A glass substrate treated with a silane coupling agent was set on a spin coater. The red pigment ink-1 of Example 7 was spin-coated on a glass substrate at 300 rpm for 5 seconds. After pre-baking at 80 ° C. for 10 minutes, exposure was performed using an ultrahigh pressure mercury lamp at a light amount of 100 mJ / cm ² to produce a red glass substrate. Further, a green glass substrate and a blue glass were produced in the same manner as in the case of producing the red glass substrate except that the green pigment ink-1 of Example 8 and the blue pigment ink-1 of Example 9 were used. A substrate was manufactured.
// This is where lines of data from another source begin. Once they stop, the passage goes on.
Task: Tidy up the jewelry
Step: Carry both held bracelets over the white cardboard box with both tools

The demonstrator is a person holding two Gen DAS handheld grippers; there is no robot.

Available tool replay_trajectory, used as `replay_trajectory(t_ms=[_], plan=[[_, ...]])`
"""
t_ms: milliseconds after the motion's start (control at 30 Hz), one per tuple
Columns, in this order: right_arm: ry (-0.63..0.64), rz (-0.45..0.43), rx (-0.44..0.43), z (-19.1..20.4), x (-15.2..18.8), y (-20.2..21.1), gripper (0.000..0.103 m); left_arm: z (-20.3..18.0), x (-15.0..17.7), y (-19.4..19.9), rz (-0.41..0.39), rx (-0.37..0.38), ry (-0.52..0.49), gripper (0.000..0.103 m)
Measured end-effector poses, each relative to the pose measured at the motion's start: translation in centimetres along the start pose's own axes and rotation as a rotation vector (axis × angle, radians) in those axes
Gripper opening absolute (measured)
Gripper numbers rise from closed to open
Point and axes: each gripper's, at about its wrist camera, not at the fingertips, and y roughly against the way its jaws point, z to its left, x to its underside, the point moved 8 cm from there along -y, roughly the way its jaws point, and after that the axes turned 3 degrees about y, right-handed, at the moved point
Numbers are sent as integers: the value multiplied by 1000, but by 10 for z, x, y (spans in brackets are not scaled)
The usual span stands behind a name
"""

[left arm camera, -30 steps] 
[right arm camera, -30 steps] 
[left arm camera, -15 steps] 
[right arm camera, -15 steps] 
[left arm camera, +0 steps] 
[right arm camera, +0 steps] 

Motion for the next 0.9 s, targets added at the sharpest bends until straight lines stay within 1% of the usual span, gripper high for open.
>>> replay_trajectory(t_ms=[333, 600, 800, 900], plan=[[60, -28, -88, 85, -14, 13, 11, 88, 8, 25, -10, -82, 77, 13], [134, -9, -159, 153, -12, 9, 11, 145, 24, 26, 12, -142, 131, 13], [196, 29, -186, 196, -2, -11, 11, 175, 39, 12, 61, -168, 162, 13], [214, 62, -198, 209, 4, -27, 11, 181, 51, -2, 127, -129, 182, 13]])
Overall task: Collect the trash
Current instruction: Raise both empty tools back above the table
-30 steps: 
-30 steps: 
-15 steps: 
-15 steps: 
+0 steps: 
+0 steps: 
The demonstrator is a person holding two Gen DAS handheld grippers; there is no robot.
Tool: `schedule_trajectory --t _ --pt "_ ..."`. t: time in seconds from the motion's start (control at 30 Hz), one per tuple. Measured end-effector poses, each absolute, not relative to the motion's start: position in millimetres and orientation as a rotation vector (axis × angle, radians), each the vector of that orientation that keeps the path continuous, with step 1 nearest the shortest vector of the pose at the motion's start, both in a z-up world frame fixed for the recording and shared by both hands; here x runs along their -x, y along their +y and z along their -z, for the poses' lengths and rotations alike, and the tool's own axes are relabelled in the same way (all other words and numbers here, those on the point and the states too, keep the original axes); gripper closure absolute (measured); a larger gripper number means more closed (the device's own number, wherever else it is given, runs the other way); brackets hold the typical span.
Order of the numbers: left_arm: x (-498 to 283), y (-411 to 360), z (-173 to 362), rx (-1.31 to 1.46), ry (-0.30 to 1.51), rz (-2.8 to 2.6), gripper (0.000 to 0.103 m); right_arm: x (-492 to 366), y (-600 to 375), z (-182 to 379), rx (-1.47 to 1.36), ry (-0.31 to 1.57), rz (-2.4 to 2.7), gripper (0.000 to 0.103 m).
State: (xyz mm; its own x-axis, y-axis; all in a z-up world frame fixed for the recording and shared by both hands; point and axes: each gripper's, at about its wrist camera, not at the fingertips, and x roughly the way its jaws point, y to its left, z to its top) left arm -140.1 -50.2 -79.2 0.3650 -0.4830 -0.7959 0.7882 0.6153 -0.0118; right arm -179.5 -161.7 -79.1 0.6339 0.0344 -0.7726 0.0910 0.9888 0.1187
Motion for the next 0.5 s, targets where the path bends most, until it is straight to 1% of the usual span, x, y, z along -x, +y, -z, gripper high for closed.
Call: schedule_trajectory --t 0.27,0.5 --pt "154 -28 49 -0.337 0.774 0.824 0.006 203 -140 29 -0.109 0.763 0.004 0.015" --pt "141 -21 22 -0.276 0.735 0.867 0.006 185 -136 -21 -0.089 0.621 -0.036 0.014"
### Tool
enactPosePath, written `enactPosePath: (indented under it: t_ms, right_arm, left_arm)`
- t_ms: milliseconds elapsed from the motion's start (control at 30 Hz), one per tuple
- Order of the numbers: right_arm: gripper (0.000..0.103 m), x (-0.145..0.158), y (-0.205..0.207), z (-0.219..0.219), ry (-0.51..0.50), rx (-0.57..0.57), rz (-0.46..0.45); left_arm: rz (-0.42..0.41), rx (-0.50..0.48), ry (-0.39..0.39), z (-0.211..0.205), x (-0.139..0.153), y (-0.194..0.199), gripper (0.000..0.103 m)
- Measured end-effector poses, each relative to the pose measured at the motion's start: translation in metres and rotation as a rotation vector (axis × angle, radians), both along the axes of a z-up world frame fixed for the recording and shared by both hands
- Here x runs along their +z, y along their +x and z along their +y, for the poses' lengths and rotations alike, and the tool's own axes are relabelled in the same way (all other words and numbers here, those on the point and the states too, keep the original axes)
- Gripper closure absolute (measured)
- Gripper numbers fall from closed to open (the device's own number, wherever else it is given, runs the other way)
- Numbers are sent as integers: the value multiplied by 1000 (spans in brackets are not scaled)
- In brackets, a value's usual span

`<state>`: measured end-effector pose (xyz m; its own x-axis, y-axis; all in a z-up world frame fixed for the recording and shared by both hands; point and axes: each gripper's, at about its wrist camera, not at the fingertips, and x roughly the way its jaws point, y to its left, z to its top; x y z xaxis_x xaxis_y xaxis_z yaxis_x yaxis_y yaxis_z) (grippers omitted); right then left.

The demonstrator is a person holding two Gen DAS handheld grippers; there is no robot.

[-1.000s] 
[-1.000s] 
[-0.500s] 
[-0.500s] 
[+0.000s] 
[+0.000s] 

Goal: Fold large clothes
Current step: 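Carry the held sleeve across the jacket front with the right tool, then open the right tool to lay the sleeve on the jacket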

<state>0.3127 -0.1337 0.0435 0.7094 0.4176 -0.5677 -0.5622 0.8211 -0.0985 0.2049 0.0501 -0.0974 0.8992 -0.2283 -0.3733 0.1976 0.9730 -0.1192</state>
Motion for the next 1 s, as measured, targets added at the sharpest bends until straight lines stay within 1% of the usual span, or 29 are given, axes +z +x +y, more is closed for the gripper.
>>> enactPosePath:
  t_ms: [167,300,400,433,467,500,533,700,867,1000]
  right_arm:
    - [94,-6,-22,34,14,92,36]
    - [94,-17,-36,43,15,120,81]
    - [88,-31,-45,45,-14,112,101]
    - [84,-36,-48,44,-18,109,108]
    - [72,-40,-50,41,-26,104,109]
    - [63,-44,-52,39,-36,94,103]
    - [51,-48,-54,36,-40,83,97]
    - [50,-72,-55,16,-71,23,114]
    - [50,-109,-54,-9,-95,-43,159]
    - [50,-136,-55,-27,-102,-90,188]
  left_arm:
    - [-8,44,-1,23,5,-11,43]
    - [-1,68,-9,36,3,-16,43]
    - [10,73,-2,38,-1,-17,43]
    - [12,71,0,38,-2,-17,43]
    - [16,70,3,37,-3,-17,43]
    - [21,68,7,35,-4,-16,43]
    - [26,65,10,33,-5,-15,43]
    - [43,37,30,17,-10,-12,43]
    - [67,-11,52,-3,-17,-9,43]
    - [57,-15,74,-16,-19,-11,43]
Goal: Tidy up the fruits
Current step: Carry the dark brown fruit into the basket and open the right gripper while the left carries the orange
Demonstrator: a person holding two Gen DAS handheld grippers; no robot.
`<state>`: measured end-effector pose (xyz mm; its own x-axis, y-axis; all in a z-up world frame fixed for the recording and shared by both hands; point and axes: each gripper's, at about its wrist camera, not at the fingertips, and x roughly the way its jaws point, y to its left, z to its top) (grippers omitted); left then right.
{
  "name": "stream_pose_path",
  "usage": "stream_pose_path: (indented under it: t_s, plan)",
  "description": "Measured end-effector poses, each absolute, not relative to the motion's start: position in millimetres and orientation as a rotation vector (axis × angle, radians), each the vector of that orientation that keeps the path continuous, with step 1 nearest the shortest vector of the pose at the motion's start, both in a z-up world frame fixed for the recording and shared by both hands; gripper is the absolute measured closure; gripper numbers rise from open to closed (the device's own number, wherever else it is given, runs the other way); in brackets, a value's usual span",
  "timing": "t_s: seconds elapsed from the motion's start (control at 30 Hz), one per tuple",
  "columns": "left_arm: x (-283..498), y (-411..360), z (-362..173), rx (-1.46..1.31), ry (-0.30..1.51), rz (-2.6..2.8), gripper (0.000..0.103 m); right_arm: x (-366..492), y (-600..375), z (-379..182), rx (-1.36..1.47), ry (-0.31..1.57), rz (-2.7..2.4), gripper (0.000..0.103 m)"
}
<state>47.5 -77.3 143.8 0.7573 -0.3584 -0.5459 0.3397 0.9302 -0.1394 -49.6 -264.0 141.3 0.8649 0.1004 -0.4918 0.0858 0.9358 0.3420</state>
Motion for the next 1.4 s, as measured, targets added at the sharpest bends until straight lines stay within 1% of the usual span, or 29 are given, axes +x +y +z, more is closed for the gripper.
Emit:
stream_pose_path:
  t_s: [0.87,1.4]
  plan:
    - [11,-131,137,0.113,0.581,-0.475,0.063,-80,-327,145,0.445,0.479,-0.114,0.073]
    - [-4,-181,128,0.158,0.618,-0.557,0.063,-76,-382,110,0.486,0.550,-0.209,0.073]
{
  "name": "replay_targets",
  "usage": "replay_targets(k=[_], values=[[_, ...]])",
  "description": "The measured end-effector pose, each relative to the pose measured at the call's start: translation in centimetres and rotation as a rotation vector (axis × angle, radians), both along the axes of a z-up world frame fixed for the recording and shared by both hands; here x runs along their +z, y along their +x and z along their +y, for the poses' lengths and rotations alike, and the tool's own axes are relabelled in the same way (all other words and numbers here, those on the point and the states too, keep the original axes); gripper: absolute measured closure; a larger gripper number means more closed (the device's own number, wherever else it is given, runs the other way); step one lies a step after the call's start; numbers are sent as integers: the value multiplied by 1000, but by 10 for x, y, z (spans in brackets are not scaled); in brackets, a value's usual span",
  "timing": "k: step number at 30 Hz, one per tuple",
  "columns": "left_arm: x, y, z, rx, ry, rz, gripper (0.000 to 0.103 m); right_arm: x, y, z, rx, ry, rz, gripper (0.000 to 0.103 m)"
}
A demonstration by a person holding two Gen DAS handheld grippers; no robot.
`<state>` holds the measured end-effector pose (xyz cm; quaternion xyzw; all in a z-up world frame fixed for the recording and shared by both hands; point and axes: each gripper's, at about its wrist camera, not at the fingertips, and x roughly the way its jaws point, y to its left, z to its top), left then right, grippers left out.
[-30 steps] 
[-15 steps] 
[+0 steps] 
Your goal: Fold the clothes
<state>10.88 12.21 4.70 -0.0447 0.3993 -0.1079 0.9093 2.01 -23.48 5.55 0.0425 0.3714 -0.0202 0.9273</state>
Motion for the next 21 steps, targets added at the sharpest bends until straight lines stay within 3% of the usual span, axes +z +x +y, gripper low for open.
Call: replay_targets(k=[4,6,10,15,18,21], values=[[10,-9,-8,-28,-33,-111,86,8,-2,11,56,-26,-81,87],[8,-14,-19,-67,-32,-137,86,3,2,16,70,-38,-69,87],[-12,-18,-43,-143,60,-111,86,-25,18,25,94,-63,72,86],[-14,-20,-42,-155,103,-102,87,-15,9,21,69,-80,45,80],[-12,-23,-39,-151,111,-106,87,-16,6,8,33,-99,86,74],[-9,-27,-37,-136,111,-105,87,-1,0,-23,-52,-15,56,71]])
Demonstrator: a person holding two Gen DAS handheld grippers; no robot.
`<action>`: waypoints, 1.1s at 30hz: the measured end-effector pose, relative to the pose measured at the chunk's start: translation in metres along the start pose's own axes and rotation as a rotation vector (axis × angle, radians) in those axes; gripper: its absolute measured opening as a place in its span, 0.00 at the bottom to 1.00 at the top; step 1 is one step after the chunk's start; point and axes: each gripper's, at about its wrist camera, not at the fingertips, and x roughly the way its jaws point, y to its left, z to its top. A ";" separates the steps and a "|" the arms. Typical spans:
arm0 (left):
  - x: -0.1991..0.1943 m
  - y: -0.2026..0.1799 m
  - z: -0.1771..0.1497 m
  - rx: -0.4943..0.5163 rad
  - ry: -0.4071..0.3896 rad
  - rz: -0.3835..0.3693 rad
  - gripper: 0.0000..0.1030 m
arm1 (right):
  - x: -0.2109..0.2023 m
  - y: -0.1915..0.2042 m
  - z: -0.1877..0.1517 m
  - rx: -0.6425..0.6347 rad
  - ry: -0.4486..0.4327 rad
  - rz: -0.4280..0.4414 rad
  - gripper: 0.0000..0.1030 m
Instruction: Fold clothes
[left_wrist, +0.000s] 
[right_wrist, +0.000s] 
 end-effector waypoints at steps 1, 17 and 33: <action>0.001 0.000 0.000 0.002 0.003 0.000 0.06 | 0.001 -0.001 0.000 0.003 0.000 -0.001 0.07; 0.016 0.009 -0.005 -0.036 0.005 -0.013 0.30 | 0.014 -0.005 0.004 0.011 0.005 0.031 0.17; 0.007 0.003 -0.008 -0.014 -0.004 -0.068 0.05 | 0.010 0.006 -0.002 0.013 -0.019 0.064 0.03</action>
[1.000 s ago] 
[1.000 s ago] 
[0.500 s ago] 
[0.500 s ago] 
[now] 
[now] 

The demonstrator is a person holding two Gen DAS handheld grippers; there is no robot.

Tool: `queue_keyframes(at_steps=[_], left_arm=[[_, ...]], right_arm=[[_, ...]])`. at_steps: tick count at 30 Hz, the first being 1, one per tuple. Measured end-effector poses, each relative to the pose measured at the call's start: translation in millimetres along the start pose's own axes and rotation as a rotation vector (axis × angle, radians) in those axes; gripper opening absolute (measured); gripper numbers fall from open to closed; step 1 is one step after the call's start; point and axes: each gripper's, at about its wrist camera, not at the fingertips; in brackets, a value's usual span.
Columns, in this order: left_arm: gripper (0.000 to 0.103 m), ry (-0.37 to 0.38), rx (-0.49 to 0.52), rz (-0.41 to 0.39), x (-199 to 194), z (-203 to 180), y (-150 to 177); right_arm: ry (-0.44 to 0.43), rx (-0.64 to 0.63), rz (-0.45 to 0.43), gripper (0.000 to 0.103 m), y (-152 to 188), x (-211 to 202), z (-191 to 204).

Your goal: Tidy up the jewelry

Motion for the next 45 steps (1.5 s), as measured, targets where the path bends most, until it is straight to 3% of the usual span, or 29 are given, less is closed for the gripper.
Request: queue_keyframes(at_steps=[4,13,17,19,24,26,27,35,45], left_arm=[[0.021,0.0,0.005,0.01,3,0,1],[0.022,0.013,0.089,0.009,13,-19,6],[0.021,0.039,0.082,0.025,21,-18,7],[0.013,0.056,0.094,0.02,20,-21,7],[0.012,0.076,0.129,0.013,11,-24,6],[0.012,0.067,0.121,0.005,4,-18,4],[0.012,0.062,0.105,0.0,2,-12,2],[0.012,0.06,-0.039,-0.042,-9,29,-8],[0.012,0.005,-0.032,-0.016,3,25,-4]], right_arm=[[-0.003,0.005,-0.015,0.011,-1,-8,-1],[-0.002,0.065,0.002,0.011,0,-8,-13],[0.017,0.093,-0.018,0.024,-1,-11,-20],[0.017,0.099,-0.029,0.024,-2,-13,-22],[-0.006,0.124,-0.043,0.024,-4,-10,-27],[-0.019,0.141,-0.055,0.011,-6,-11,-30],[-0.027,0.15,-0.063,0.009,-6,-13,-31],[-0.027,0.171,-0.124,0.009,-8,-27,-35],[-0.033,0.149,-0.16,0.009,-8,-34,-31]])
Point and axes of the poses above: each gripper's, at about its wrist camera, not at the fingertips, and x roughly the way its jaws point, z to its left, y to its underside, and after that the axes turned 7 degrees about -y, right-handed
  Each of the obtained glass substrates (color glass substrates) of each color had excellent spectral curve characteristics and excellent fastness such as light resistance and heat resistance. In addition, all the color glass substrates were excellent in optical properties such as light transmittance and contrast ratio.

(Comparative Examples 3 and 4: Pigment colorant composition for color filter)
(I) Instead of “PP-2”, a polyester-based dispersant having no phosphoric acid group (condensate of polyε-caprolactone and polyethyleneimine, starting with 12-hydroxystearic acid, Mn: 12, 000, amine value: 12 mg KOH / g), and (ii) in the same manner as in Example 1 except that monosulfonated diketopyrrolopyrrole was used instead of “synergist 1”. A red pigment dispersion was prepared. In addition, (i) the above-described polyester-based dispersant was used instead of “PP-4”, and (ii) monosulfonated copper phthalocyanine was used instead of “synergist 3”. A comparative blue pigment dispersion was prepared in the same manner as in Example 5.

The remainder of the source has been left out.